A Milano Bicocca, BiM (via dell’Innovazione 3), ha fatto boom con la prima mostra di monografica italiana dedicata a David Horvitz, a cura di Nicola Ricciardi, dall’emblematico titolo “Abbandonare il locale”, allestita al sesto piano di un ex ufficio ancora dismesso di un asettico edificio progettato da Vittorio Gregotti, in occasione di miart.
Horvitz (Los Angeles, 1982) per questo spazio ancora in riqualificazione – che rientra in un ampio progetto di rigenerazione dell’intero edificio e di riqualificazione urbana di quello che sarà un nuovo distretto di arte e creatività Bicocca Incontra Milano, vicino all’Università – lavora intorno al concetto di costruzione, decostruzione e trasformazione, con l’obiettivo di materializzare il titolo no time no space, estremamente evocativo scelto per la 28.ma esima edizione della fiera d’arte milanese da Ricciardi.
La mostra ruota intorno a 20 opere dell’artista statunitense, una piccola antologica che ripercorre la sua carriera artistica: fa pensare Imagined Clouds (Milan), costituita con un centinaio o poco più di bottiglie di plastica di tutte le forme e diverse dimensioni posate a terra, abbandonate dopo una giornata di lavoro, che aprono una riflessione sulla dimensione del lavoro, dove l’acqua diventa una metafora di evasione. Le opere sono state riadattate in un ufficio dismesso, affascinate proprio perché non finito, in progress, com’è tutta la mostra di Horvitz soggetta a cambiamenti quotidiani a seconda della sua sensibilità e volontà, mescolando un approccio site-specific con la sua attitudine performativa.

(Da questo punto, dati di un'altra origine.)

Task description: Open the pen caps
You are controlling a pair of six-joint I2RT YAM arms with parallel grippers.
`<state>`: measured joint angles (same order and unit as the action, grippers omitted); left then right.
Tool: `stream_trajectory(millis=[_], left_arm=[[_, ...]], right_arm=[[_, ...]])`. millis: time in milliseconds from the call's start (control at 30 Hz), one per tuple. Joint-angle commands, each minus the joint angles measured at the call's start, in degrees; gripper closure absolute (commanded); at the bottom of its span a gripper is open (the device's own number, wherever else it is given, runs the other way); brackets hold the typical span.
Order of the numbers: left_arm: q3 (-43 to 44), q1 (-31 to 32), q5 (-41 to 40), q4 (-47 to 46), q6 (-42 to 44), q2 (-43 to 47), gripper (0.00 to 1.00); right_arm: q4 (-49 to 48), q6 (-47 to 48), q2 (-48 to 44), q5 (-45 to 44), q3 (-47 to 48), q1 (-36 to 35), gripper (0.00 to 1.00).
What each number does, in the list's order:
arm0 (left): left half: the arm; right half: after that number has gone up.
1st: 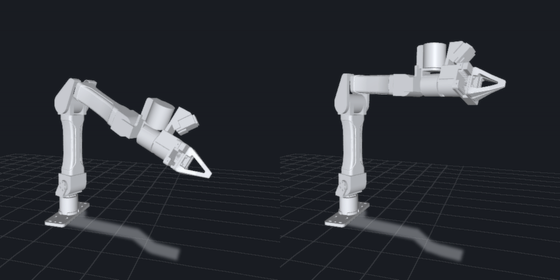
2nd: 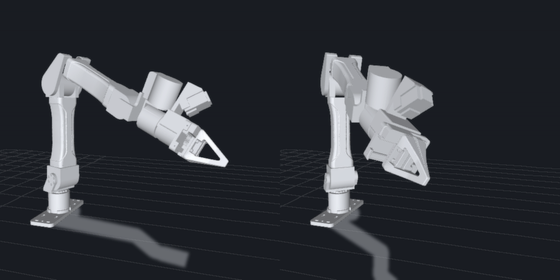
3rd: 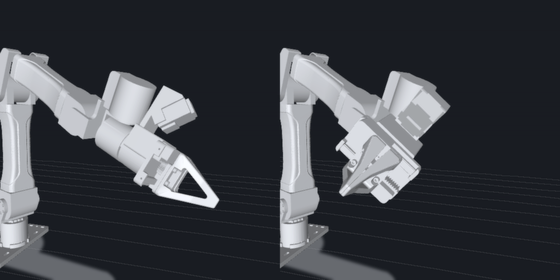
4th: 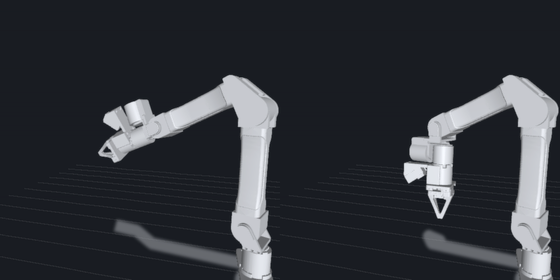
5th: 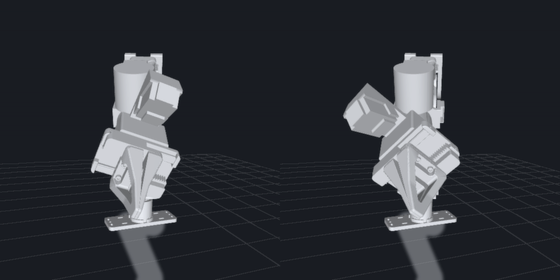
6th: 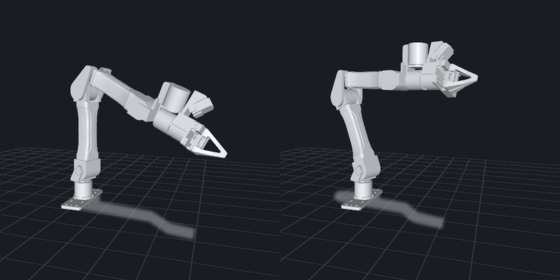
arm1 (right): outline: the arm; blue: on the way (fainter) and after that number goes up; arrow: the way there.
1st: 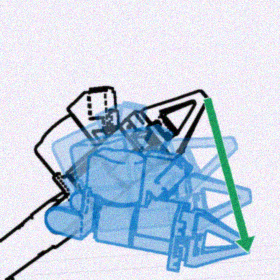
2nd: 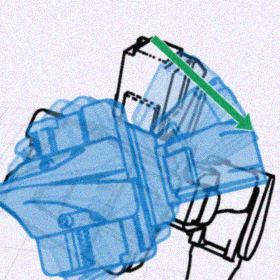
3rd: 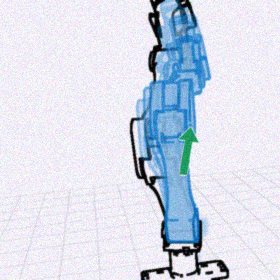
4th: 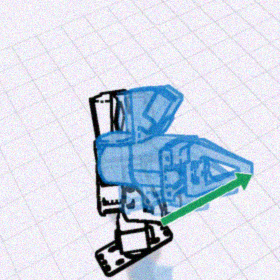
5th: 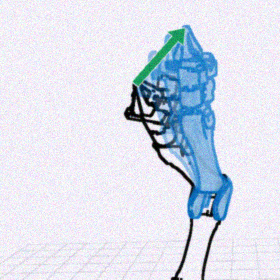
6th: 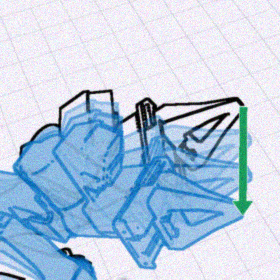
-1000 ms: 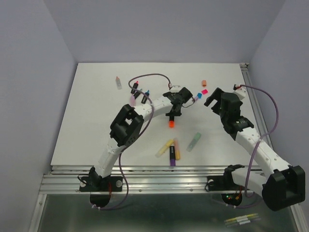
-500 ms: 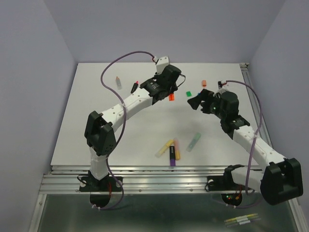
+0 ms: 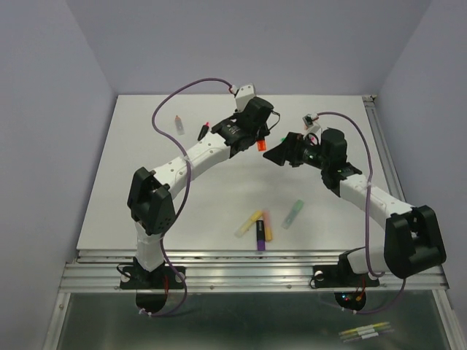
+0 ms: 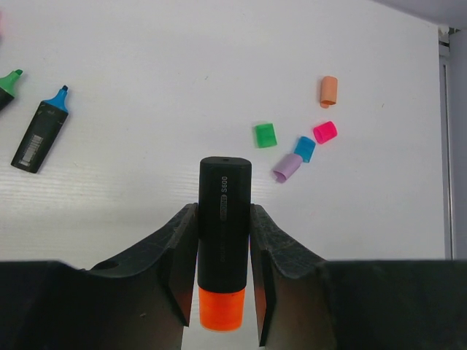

Sono lavori in dialogo con l’edificio, bisogna osservare e pensare, trovare l’arte che si svela nei dettagli degli ambienti. Con The Distance of Day (2013), l’artista propone due video realizzati contemporaneamente da lui e sua madre in California e alle Maldive, uno al sorgere del sole e l’altro al tramonto della stessa giornata, e in questo ambiente si materializza l’orizzonte di un meta-spazio che si immagina passando in mezzo a due cellulari incastonati al muro, che mostrano luoghi diversi e provocano nel fruitore una percezione del tempo alterata, appunto no time no space. Tra questi e altri lavori dell’artista – erede di Fluxus, performer, che ha trovato nel web il contesto ideale per progetti di straniamento spazio-temporale, la casualità e gli eventi non prevedibili incidono sulla modalità del suo lavoro: in questo straniante edificio si è palesata una opportunità di misurarsi con il preesistente in cui ogni singolo dettaglio degli ambienti, può sovvertire codici, messaggi e per inscenare confini ambigui tra le parti.
La mostra estremamente concettuale per essere decodificata ha bisogno di narrazioni ed efficace comunicazione, ma grazie agli oggetti trovati qua e là negli ambienti irrorati dalla luce naturale grazie ad ampie finestre, assume anche una dimensione poetica dove, tra verde, fiori, acqua e vasi di vetro prende forma una umanità in un work destination, si spera all’avanguardia.
Il progetto di allestimento e di illuminazione è a cura di SPECIFIC, laboratorio di progettazione e produzione creativa multidisciplinare formato da Patrick Tuttofuoco, Nic Bello, Alessandra Pallotta, Andra Sala e Stefano D’Amelio. Stasera, inoltre, si inaugura la mostra “Salone Calmo. A Showcase of Campeggi Objects”, curata da C41, la rivista indipendente e casa di produzione creativa, presentando una ricontestualizzazione di “Underborg e Ipno”, divani trasformabili di Campeggi, disegnati da Lorenzo Damiani e Finematria. Non perdetevi la donna di pane di Alessandra Pallotta adagiata sul divano in posa plastica e accogliente; davvero guizzanti 4 divani letto all’interno della galleria, posti in dialogo con 16 opere fotografiche di Roy Gardiner che ritraggono i quartieri di Bicocca e QT8, Nolo e Bovisa, e un documentario video della realizzazione delle opere. Infine, gli oggetti di campeggio sono davvero performanti, pronti a trasformarsi in “sculture” e soggetti d’arredo da vivere e usare che messi lì apparentemente per caso, alterando completamente la percezione dello spazio e smuovono una riflessione sul ruolo del design e luoghi nomadi dell’abitare urbano che piacerebbero a Ugo La Pietra.